Below are records; count how many of their lines contain the word "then" and give the number alone.

┄┄┄┄┄┄┄┄┄┄┄┄┄┄┄┄┄┄┄┄

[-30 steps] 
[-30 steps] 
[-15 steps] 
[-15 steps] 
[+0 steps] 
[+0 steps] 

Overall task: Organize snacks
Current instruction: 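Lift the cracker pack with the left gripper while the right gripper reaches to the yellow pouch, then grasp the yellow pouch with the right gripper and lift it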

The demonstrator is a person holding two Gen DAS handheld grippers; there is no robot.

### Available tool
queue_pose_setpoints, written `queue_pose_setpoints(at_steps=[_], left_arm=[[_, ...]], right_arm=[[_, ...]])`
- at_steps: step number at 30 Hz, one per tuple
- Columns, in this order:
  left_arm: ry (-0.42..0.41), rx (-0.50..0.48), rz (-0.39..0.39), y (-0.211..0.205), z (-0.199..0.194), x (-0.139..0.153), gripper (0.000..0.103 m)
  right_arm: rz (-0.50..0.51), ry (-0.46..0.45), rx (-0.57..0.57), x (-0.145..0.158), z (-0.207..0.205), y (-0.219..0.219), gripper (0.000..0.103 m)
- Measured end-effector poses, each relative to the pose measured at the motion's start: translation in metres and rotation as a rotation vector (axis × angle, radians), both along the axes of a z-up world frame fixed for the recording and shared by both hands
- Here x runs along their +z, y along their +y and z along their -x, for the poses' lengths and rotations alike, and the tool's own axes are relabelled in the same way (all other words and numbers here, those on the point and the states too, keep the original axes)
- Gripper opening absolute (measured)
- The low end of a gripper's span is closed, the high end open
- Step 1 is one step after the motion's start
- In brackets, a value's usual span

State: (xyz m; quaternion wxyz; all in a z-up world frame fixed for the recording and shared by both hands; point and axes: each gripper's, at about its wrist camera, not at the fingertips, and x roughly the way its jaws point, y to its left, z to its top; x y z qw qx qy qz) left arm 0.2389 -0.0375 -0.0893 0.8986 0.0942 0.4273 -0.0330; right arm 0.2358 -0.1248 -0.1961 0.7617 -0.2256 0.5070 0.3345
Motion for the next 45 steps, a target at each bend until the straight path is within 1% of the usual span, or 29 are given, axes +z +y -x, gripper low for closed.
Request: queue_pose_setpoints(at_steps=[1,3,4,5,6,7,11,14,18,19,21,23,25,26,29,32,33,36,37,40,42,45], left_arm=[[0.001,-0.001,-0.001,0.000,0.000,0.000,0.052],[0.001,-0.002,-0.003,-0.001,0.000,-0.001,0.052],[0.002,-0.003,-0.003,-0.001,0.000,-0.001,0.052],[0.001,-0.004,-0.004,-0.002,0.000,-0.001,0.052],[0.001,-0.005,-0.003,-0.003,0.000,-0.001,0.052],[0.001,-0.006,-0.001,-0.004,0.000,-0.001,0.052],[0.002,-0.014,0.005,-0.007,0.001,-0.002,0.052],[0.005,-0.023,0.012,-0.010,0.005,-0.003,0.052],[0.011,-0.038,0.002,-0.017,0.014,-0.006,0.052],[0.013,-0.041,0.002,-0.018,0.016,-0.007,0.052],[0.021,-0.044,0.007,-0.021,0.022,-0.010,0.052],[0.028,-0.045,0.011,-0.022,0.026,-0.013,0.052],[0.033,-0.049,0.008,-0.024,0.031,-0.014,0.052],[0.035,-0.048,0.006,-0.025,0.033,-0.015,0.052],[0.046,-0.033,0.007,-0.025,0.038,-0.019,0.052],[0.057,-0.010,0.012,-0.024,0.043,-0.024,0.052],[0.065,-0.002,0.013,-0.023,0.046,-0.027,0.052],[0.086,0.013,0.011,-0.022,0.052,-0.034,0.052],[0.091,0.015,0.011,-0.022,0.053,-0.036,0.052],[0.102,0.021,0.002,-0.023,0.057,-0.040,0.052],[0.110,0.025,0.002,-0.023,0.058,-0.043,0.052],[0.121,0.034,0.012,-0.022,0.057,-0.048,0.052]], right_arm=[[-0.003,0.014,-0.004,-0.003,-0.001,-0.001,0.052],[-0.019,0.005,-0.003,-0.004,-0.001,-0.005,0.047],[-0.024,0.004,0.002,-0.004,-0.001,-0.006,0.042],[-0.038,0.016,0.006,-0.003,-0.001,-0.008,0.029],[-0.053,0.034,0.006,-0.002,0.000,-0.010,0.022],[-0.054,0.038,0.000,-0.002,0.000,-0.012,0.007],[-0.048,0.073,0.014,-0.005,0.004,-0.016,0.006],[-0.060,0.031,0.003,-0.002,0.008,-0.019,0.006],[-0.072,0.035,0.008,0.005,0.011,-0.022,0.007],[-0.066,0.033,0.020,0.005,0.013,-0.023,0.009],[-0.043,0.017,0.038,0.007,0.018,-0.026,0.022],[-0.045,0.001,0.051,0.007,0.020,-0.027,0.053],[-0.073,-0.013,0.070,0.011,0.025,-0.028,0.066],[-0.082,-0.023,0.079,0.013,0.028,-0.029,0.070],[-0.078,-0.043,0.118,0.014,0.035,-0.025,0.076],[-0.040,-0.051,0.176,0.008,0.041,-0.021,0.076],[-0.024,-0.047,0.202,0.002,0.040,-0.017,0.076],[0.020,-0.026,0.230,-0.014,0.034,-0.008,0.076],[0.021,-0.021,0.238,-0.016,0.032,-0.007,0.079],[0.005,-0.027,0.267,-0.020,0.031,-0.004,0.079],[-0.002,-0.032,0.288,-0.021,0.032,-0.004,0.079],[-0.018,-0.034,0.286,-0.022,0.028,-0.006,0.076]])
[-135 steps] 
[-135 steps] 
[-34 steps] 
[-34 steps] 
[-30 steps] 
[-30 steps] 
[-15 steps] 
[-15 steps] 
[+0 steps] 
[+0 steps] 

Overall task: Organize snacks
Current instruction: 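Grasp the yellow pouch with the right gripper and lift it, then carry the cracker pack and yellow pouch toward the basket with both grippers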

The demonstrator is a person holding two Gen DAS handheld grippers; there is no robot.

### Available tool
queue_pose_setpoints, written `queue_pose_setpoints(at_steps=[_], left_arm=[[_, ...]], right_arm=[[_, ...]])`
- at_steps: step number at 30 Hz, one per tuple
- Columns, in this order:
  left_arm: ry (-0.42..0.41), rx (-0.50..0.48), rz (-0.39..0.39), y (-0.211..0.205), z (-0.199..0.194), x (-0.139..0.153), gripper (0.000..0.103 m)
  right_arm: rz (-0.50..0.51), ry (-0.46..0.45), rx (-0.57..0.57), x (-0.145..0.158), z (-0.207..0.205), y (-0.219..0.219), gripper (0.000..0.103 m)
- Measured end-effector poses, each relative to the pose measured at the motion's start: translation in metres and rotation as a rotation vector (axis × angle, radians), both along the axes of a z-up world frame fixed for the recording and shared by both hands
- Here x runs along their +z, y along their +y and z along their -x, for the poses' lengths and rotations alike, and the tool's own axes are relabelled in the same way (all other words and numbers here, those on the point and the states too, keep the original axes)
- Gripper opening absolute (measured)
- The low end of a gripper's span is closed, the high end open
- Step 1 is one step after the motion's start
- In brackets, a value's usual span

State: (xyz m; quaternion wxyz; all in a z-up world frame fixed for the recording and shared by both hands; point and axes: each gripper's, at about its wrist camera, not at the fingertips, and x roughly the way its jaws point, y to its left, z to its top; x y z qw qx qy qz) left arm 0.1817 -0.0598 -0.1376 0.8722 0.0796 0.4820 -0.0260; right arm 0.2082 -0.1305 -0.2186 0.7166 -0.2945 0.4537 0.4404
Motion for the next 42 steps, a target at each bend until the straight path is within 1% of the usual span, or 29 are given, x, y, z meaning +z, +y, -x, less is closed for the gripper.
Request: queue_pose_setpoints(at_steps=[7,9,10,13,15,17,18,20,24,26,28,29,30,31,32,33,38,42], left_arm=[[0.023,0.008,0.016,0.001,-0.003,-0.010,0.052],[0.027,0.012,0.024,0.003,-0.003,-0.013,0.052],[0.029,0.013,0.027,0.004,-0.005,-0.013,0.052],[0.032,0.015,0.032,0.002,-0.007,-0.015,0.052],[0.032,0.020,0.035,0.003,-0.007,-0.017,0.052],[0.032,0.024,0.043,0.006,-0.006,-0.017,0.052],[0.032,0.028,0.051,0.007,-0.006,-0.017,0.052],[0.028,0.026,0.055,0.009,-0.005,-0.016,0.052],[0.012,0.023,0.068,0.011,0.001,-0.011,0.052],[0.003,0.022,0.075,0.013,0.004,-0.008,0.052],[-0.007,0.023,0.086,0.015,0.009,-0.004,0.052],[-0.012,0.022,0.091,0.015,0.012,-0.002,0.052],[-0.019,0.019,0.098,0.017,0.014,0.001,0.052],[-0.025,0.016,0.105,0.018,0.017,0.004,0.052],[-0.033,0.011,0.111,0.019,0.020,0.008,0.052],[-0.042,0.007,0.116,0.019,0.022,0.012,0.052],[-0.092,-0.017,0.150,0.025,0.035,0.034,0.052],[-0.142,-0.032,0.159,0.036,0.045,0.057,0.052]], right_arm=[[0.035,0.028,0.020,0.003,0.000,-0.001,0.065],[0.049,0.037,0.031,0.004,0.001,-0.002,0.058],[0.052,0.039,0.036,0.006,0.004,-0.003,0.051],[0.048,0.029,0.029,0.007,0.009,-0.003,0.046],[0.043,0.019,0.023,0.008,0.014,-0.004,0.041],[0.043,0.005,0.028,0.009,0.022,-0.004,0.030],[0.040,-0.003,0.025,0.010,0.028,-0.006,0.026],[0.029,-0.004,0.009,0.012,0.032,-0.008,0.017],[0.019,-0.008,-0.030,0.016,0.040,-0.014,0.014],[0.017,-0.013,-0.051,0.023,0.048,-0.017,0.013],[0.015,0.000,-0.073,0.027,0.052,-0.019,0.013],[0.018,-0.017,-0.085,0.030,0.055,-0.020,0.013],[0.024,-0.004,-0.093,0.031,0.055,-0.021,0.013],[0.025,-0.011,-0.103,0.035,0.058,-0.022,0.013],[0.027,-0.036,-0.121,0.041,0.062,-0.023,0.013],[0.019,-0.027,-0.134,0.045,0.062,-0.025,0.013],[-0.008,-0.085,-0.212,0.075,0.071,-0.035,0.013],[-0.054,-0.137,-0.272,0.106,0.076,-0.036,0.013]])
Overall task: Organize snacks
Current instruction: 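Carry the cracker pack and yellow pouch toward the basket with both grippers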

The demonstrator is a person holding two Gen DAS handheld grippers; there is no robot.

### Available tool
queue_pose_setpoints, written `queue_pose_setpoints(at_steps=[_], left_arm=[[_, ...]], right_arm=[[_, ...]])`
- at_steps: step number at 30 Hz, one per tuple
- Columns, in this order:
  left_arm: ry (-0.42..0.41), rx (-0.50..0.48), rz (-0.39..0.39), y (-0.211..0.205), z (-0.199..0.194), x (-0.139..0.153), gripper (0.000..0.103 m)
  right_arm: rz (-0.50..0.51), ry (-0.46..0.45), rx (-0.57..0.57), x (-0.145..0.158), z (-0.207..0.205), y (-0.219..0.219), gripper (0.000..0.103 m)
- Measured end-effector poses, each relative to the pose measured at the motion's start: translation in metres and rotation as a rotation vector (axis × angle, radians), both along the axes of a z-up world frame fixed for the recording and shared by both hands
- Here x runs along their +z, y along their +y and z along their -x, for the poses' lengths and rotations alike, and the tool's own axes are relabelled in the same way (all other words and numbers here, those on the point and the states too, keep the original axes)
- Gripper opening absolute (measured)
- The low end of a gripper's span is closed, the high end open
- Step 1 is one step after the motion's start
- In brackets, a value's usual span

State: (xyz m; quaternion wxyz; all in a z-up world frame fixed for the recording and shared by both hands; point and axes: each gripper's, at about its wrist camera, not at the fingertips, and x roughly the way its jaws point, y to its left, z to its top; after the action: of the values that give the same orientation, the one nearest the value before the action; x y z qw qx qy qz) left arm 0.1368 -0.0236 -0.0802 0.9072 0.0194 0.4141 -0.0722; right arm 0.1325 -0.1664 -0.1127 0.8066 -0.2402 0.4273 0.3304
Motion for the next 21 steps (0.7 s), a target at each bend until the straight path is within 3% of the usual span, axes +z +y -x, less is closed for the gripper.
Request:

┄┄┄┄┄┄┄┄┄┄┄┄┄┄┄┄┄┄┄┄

▸ TASK ANSWER: 2